And that’s the best thing I can say about Microsoft’s browser installation monopoly.

How Netscape 4 Won the Browser War

Alex Tabarrok bravely, but mistakenly, tries to make the case that Microsoft’s leveraging of its desktop monopoly to monopolize the browser and other markets is a good thing.

He’s wrong on two points.

First, the less obvious one, which will explain why he’s wrong on the more obvious one.

Microsoft didn’t win the browser war

Oh, sure, odds are you go to the Internet by clicking on a blue “e” (for Enternet?) and don’t think once about it. But if the browser war is defined as who people design sites for, Internet Explorer is a distant finisher.

The winner of the browser war is Netscape 4. Not Netscape, certainly not Mozilla, not AOL, and definitely not Web Standards. Netscape 4 is the browser that was the most popular Netscape browser when IE essentially won the browser installation war by releasing Internet Explorer 6, well over three years ago. At that point, except for some rump action by the open-source version of Netscape and the Netscape parasite versions (6.0 through 7), innovation ceased in the browser market. Microsoft recently made it official, stating that they have no intention of releasing updates to Internet Explorer. For anything new, you’ll have to buy their next operating system, due in 2006 or later. Unless they release OS updates, you won’t see any changes in the behavior of this browser, and you won’t be able to download a newer version of it.

So, why do I make the claim that Netscape 4, a browser everybody regards as fairly crappy, actually won?

It’s the browser you can target and ensure your code looks good on every browser in use on the planet today. Bar none.

When clients come to me and say that they need to support older machines that can’t be updated and they don’t have a lot of time for development, I haul out Netscape 4 and start coding.

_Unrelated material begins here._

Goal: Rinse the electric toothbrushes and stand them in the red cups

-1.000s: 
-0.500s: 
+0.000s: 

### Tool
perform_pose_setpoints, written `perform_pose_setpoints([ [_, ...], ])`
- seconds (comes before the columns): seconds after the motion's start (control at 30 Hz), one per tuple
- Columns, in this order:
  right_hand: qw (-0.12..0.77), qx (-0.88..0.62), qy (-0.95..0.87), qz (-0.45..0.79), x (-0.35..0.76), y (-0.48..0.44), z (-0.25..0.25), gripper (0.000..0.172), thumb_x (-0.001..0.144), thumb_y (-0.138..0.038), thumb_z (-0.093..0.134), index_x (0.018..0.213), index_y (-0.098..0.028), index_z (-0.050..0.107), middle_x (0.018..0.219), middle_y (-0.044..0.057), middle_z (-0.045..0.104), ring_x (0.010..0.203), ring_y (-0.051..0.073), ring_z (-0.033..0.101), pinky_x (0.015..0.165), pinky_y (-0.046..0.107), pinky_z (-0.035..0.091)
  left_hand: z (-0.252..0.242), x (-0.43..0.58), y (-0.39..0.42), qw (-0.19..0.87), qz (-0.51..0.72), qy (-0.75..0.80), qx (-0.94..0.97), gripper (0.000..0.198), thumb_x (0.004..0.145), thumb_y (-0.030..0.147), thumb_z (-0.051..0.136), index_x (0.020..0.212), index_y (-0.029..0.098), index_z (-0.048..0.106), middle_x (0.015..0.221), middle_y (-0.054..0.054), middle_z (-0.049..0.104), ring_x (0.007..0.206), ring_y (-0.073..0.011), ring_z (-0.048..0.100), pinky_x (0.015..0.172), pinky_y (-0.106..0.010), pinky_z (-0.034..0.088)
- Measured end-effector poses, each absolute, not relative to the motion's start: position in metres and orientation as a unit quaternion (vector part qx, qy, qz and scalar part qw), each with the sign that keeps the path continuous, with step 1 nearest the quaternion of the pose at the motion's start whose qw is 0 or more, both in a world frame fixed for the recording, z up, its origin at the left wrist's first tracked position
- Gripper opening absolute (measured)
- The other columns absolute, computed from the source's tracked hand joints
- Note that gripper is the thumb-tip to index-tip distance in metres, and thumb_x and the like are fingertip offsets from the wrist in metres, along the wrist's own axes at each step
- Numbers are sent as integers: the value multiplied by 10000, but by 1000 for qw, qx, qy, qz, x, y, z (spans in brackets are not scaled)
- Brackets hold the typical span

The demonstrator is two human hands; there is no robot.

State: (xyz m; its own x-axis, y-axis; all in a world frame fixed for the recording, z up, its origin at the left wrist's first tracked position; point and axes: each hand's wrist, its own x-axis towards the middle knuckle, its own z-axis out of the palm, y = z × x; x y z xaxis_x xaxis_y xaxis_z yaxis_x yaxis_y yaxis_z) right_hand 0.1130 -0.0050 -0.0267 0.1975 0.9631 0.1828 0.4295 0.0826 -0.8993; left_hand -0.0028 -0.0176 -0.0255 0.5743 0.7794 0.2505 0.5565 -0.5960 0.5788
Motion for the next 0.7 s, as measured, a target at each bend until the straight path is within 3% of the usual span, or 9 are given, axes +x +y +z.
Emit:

I could do it with IE 6, but IE 5 and 5.5 don’t support everything, and there are just enough Mozilla or Netscape users to make life difficult. But if it looks good in Netscape 4, odds are it will look good in every browser with just a little tweaking.

Sure, the standards fanatics will say that since IE 6 supports (*cough*some*cough*) Cascading Style Sheets and XHTML, I should use that and let the browsers degrade, but that’s not a realistic thing to tell a client on his old iBook running Mac IE 5.2.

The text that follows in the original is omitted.